Junior IT Risk Expert

Embark on a transformative journey with our team as a Junior IT Risk Expert, where your expertise is crucial in our IT risk & control frameworks. In this pivotal role, you're not just a subject matter expert; you're a consultant, an advisor, and a team player, crafting and leading the activities that redefine how we manage IT risk and control.

You and your job

Imagine a position where your day-to-day efforts directly influence the 1st line risk management activities of Rabobank's IT department, where collaboration with a team of dedicated professionals is not just encouraged but essential to our collective success.

You are part of a team whose mandate is to oversee the General IT Controls (GITC) lifecycle, align stakeholders including External Auditors, and drive continuous improvement across risk control execution, without owning risks or controls. By embedding and coordinating consistent execution, automation and quality oversight you ensure the control structure can adapt and scale in response to new regulatory demands.

In order to achieve our strategic ambitions we are looking to expand the team with a Junior IT Risk Expert.

Practical examples

• Coordination of IT assurance framework testing – e.g. SoX, Swift, DGS, but also internal global assurance exercises - and be first point of contact for External Auditor.
• Define and enforce standards for GITC control design, control implementation and control testing as well as control framework integration.
• Prioritize finding management based on reporting.
• Drive innovation and automation in GITC.

Key responsibilities

• IT Assurance and Consultancy: Act as first contact on IT Assurance and as a consultant within first line IT, providing expert guidance on risk management and control testing.
• In-depth Knowledge of IT Risk with focus on GITC: Utilize your extensive knowledge of IT risk management to advise on improving risk and control processes and ensuring compliance.
• Stakeholder Management: Engage with stakeholders across various levels of the organization, translating their input into standards and actionable requirements.
• Proactive and Autonomous Work: Take initiative in identifying and addressing IT risk-related issues, working autonomously to drive improvements and efficiencies.
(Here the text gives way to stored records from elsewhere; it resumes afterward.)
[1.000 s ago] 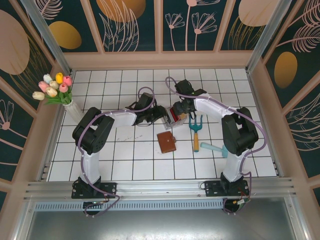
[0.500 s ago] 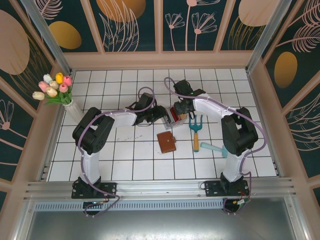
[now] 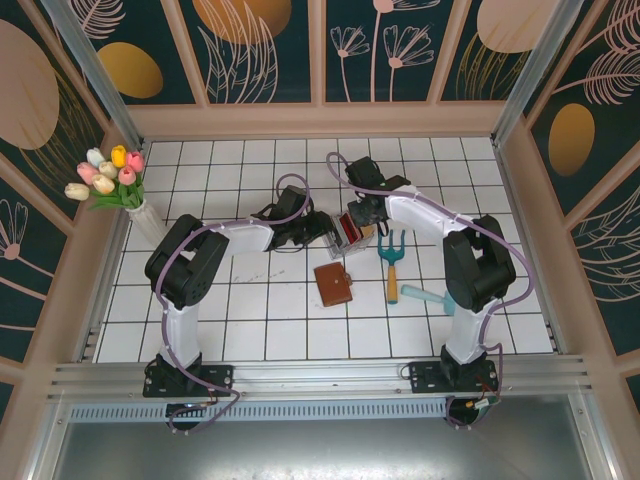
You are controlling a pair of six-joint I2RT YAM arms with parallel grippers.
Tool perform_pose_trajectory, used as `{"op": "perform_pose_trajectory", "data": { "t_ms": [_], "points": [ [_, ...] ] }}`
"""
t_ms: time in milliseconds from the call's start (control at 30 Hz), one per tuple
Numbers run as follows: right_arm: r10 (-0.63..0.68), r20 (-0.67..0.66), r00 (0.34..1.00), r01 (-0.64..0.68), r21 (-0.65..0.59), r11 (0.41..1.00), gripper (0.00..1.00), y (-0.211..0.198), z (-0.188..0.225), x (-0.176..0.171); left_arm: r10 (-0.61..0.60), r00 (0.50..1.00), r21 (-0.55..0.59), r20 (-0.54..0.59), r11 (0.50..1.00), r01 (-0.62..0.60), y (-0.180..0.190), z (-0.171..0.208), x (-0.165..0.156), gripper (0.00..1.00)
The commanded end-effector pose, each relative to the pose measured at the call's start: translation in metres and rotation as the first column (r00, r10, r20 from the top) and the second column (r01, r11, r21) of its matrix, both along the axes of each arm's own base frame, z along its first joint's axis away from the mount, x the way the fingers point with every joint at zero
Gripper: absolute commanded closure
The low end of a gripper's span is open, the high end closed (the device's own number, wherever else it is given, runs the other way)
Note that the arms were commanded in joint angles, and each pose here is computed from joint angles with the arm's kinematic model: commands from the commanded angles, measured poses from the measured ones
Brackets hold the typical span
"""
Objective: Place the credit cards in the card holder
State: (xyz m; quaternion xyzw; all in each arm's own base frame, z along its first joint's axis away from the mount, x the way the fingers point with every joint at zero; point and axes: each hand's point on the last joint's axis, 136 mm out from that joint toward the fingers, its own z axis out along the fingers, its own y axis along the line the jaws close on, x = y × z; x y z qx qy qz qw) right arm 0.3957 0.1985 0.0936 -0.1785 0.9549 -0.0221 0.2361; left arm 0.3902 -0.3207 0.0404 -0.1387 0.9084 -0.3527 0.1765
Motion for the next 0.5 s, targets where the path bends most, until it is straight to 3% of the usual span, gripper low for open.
{"op": "perform_pose_trajectory", "data": {
  "t_ms": [0, 133, 467],
  "points": [
    [-0.001, 0.02, 1.0, 0.001, -0.001, 1.0, 0.62, -0.0028, 0.0177, -0.0002, -0.002, 0.998, 0.082, -0.069, 0.997, 0.007, 0.012, -0.0302, -0.0153, 0.59],
    [0.0, 0.017, 1.0, 0.0, 0.003, 1.0, 0.71, -0.002, 0.0172, -0.0003, -0.005, 0.998, 0.083, -0.067, 0.997, 0.011, 0.0116, -0.0294, -0.016, 0.59],
    [-0.016, 0.036, 0.999, 0.016, -0.013, 1.0, 0.83, -0.0069, 0.0227, 0.0011, -0.007, 0.998, 0.086, -0.07, 0.996, 0.013, 0.0117, -0.0298, -0.0162, 0.59]
  ]
}}
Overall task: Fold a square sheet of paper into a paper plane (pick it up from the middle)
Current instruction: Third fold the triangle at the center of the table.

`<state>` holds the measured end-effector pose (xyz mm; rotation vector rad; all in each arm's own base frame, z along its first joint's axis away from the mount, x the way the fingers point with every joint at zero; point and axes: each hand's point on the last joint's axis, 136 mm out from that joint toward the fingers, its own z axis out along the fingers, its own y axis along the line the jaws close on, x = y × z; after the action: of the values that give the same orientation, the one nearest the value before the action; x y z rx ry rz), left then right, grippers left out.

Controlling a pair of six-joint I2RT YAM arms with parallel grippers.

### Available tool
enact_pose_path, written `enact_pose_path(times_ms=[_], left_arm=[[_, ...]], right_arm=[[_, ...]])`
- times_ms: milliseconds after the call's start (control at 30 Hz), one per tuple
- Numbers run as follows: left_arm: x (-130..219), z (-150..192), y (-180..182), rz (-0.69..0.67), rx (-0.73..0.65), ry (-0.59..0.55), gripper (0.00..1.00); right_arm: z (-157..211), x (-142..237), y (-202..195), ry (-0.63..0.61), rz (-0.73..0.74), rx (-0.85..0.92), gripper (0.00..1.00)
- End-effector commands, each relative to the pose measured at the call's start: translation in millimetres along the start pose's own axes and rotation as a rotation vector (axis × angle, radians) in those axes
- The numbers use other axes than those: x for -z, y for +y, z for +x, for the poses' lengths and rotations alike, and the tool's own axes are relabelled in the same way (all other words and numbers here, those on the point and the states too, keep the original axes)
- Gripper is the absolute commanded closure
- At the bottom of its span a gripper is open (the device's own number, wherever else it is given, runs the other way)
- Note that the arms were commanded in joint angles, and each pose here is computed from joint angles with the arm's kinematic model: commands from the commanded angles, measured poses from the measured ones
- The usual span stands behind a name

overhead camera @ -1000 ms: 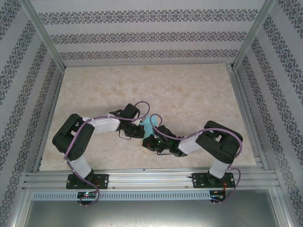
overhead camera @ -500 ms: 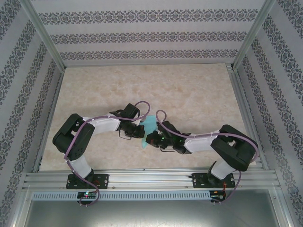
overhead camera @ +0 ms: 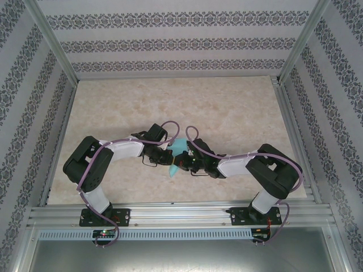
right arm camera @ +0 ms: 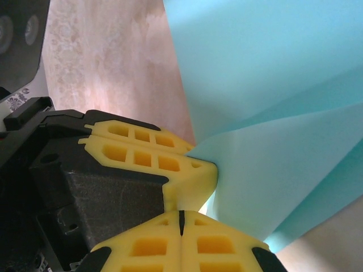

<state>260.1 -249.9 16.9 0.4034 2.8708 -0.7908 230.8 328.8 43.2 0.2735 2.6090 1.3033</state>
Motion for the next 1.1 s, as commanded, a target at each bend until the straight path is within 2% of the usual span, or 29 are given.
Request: enact_pose_path(times_ms=[0,300,533,700,933,1067], left_arm=[[-7.8,13.8,16.6,-0.055,0.011,0.059,0.92],[-8.5,12.9,17.5,-0.06,0.008,0.061,0.92],[-8.9,14.2,18.0,-0.062,0.009,0.066,0.92],[-8.5,14.2,18.5,-0.063,0.011,0.063,0.92],[-9.3,13.7,19.0,-0.067,0.01,0.066,0.92],[-9.3,14.4,19.3,-0.067,0.007,0.067,0.92]], right_arm=[[6.1,-10.6,-36.7,0.016,0.086,-0.027,0.97],[8.5,-13.6,-49.0,0.013,0.087,-0.043,0.97],[4.0,0.0,-25.8,-0.012,0.015,-0.018,0.96],[8.2,12.0,-14.7,-0.014,0.017,0.024,0.98],[13.4,-2.5,2.8,0.021,-0.04,0.033,0.98],[8.7,-9.0,-0.1,0.013,-0.031,0.028,0.98]])
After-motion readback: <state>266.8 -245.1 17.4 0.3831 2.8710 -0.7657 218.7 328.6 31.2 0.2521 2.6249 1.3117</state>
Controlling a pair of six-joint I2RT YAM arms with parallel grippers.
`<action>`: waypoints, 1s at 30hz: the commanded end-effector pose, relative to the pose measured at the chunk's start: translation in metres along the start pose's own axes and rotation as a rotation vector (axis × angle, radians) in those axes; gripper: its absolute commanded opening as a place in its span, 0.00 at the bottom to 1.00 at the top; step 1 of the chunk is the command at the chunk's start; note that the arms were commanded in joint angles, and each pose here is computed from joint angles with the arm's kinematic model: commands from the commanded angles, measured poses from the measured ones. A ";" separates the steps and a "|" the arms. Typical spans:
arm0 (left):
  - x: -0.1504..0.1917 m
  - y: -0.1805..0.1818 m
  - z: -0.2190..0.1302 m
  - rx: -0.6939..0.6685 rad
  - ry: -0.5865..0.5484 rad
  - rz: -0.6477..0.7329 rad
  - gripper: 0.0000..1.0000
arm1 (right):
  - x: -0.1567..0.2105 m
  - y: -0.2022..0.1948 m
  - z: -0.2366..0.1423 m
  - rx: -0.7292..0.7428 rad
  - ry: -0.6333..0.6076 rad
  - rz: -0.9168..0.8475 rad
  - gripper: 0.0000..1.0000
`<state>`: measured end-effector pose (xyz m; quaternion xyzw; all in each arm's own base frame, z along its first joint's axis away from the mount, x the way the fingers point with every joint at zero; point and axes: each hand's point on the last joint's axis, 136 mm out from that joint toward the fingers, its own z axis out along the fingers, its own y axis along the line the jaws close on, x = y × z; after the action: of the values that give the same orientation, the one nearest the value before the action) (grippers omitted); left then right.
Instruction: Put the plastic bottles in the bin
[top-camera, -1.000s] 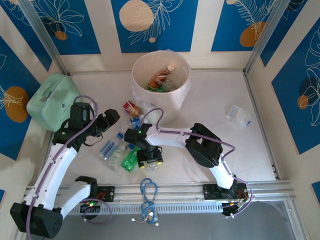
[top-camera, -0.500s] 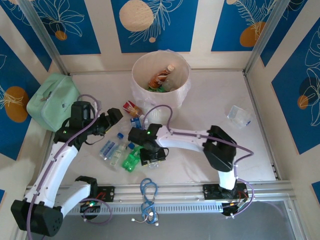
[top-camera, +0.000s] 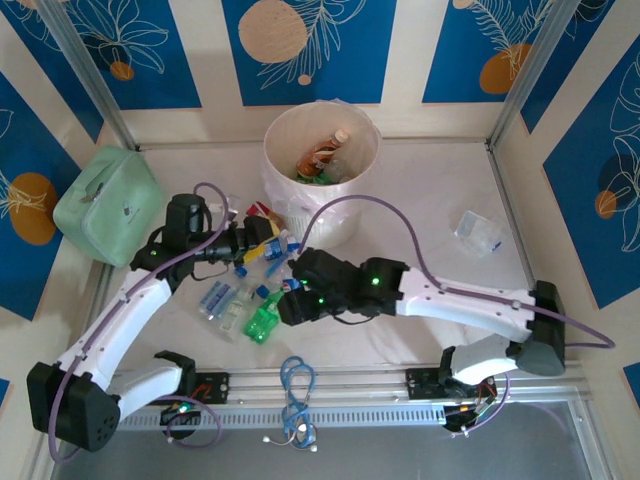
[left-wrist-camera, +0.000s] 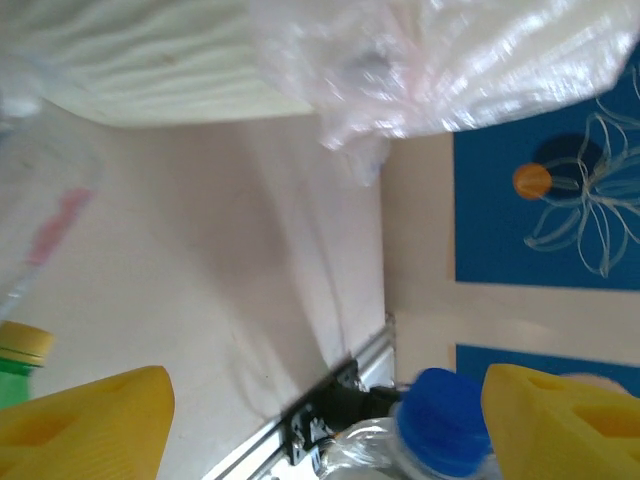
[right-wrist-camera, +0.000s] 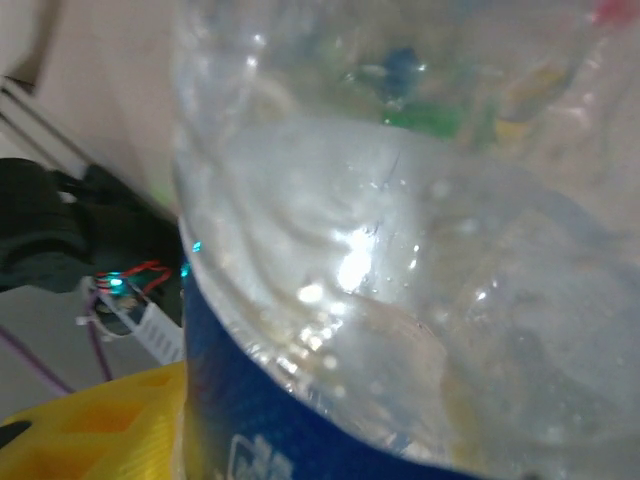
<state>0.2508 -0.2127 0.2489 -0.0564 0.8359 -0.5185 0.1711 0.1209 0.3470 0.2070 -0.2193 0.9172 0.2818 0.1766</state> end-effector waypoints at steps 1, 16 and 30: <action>0.004 -0.046 0.000 0.140 0.037 0.084 0.80 | -0.015 0.020 -0.023 -0.114 -0.090 -0.063 0.54; 0.008 -0.092 0.000 0.320 0.054 0.093 0.82 | -0.018 0.026 -0.045 -0.200 -0.120 -0.044 0.54; 0.009 -0.096 0.004 0.363 0.082 0.062 0.76 | -0.021 0.023 -0.047 -0.246 -0.115 -0.011 0.55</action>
<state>0.2463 -0.2566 0.3249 -0.0097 0.7397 -0.6519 0.1664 0.1193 0.3431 0.2542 -0.2283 0.8731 0.3807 0.2018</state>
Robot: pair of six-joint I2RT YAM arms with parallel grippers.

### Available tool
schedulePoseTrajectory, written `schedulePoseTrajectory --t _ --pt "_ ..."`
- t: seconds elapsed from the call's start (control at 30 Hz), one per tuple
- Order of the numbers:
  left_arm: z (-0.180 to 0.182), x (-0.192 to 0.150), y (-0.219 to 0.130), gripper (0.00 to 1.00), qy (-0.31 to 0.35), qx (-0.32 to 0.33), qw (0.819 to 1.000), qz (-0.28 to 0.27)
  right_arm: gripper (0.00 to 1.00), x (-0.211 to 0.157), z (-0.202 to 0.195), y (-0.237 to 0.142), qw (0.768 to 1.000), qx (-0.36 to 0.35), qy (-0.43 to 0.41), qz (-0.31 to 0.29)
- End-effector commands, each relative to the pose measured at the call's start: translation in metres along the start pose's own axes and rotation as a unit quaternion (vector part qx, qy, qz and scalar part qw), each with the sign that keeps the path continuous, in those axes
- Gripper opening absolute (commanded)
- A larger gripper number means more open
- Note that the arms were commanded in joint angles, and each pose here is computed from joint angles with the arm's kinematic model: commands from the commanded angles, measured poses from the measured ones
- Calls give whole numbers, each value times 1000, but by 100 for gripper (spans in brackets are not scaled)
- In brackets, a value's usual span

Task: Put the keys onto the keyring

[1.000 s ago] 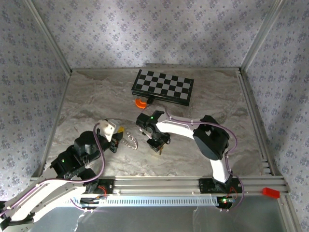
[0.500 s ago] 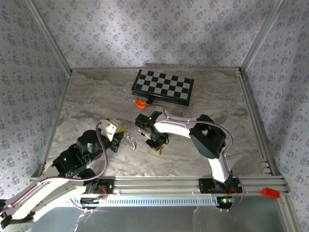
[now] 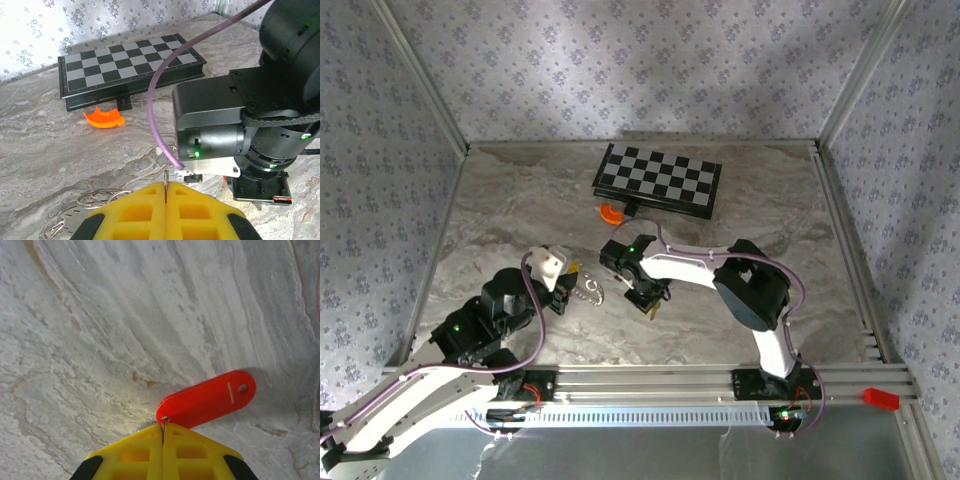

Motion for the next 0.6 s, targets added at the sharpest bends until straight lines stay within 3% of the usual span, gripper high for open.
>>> schedulePoseTrajectory --t 0.0,0.13,0.23,0.4,0.57 --pt "0 11 -3 0 -8 -1 1000 -30 0 -8 -8 -8 999 -11 33 -32" --pt "0 11 -2 0 -8 -4 999 -31 0 -24 -16 -6 993 1 82 -80" --pt "-2 11 0 0 -6 -7 1000 -28 0 -31 -21 -5 983 9 106 -152" --pt "-2 11 0 0 -6 -10 1000 -23 0 -39 -22 -1 952 68 121 -275" --pt "-1 12 0 0 -2 -6 1000 -18 0 -54 -12 -8 918 74 89 -379"
Point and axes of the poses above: each hand's point on the last joint's axis, 136 mm out from that joint toward the fingers, its own y axis out along the fingers, its own z axis along the line the jaws close on, x = y × z, the point moved 7 cm from there along -y, back along the fingers, and after that the axes turned 12 degrees about y, right-handed, at the moved point
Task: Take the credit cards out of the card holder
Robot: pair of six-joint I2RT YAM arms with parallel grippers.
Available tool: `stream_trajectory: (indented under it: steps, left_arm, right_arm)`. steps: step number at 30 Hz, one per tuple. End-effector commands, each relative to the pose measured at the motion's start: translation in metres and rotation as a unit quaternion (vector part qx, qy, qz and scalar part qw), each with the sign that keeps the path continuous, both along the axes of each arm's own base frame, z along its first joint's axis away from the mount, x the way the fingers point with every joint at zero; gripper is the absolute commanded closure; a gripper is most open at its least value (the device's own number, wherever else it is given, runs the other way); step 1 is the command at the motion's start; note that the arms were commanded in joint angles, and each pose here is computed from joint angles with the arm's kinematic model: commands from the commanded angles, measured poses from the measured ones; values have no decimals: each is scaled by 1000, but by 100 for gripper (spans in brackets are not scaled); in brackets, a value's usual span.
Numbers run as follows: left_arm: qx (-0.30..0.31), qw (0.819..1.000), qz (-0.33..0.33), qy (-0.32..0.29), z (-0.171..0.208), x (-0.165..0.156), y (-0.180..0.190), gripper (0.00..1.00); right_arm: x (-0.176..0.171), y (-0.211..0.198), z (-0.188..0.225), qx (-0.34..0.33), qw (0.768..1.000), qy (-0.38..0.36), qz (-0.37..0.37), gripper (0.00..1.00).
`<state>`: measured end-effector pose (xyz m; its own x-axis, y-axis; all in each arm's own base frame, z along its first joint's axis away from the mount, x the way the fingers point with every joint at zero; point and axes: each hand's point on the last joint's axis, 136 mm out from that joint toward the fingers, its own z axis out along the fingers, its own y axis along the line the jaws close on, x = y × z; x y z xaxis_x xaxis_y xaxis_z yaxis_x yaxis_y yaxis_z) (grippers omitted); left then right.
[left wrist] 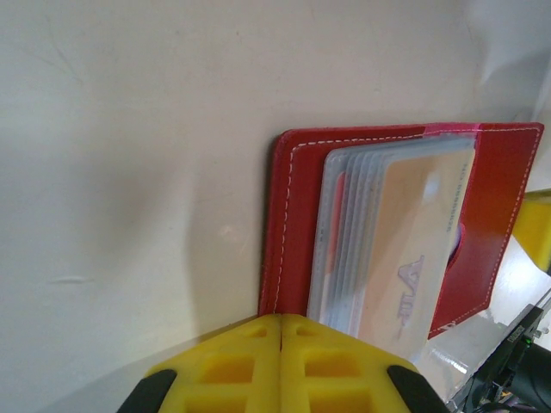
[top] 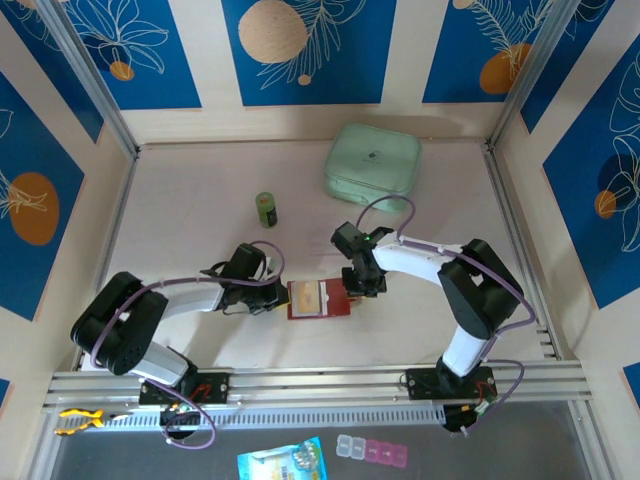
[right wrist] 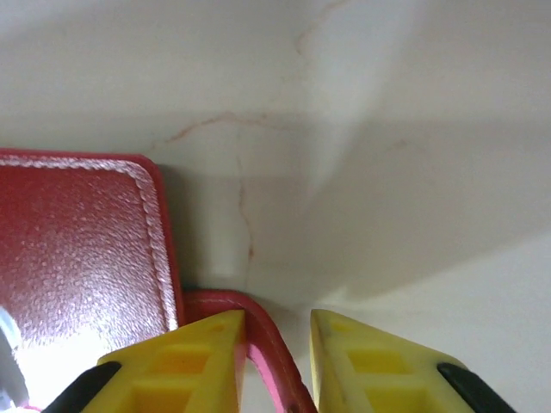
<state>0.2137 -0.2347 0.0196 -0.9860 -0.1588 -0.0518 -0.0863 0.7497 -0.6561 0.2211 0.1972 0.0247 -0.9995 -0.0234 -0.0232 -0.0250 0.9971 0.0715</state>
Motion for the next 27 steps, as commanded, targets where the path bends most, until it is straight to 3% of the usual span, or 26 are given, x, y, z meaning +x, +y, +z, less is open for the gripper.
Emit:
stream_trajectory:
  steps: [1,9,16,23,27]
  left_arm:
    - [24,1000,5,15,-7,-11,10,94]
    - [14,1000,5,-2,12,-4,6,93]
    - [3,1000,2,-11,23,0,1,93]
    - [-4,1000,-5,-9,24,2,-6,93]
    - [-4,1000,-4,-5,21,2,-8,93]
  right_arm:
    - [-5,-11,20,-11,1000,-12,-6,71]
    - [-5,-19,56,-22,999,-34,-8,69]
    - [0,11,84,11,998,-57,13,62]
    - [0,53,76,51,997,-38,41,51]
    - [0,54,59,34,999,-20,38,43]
Within Rabobank's CITO (Chief Innovation & Technology Office), there’s a community with over 150 first-line risk & control colleagues. You'll join the Control Office, a team of ca. 30 professionals dedicated to IT risk and control management whose purpose it is to “strengthen, simplify, and safeguard the control environment for innovation and technology to enable secure, seamless banking anytime, anywhere. We act as a central hub, connecting various IT divisions and ensuring the alignment of IT activities with overarching risk and compliance policies”.

The Control Office is the crucial link between IT, the business, and external stakeholders, including regulators like the ECB. This involves not only monitoring and reporting but also proactive risk management and guiding the organization through regulatory compliance. We foster a collaborative and supportive environment, characterized by open communication and a shared commitment to excellence. Our team values both professional expertise and a friendly, approachable work atmosphere.

Together we achieve more than alone

The 30 people at CITO Control Office support the domain in establishing a risk governance structure that ensures senior management can steer on the right priorities to keep a healthy risk profile and be in control. Working together is the way we work; as 1 results-driven team at Rabobank.

You and your talent

• Experience: 3-5 years in an IT audit or IT Assurance function, continuously seeking and implementing improvements with a proven track record in risk and control within technology-driven environments.
• Stakeholder Engagement: Skilled in engaging with stakeholders and translating their input into effective risk management approach and guidance.
• Framework Knowledge: Familiarity with GITC in frameworks like SoX, COBIT, ISO 27000, and Assurance reports (such as ISAE 3402 and AICPA SOC reports).
• Communication: Proficient in conveying the essence of Framework compliance and Control testing and maintaining clear instructions and templates.
• Certifications: RE or CISA (Certified Information Systems Auditor) certifications are a plus.

🚨 To be considered for this position, you must be located in the Netherlands or elsewhere in the EU and have the legal right to work in the Netherlands. We are unable to consider candidates requiring relocation from another country.